→ **What the task requires**
Copy the lines verbatim, beginning with the line that contains "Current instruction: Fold" and continuing through the end of the data, and only those lines.

→ **Data section**
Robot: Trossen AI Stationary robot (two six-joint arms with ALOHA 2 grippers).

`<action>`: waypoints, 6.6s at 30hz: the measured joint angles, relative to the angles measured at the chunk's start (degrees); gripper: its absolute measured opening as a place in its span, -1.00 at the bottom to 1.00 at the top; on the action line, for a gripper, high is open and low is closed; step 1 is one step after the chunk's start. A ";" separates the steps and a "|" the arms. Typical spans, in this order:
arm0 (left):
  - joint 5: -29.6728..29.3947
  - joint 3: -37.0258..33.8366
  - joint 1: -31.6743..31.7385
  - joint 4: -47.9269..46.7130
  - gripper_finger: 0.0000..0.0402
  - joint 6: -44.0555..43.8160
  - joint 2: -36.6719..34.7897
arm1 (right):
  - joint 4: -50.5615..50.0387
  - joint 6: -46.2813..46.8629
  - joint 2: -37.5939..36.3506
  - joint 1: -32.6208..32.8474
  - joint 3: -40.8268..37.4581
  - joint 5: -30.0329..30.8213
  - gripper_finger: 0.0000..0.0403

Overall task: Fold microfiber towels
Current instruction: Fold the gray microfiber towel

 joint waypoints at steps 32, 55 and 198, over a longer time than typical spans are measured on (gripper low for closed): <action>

→ **Your solution**
Current instruction: Fold the gray microfiber towel

 joint waypoints at steps 32, 55 and 198, over a longer time than typical spans are measured on (gripper low for closed): <action>

This exercise is done.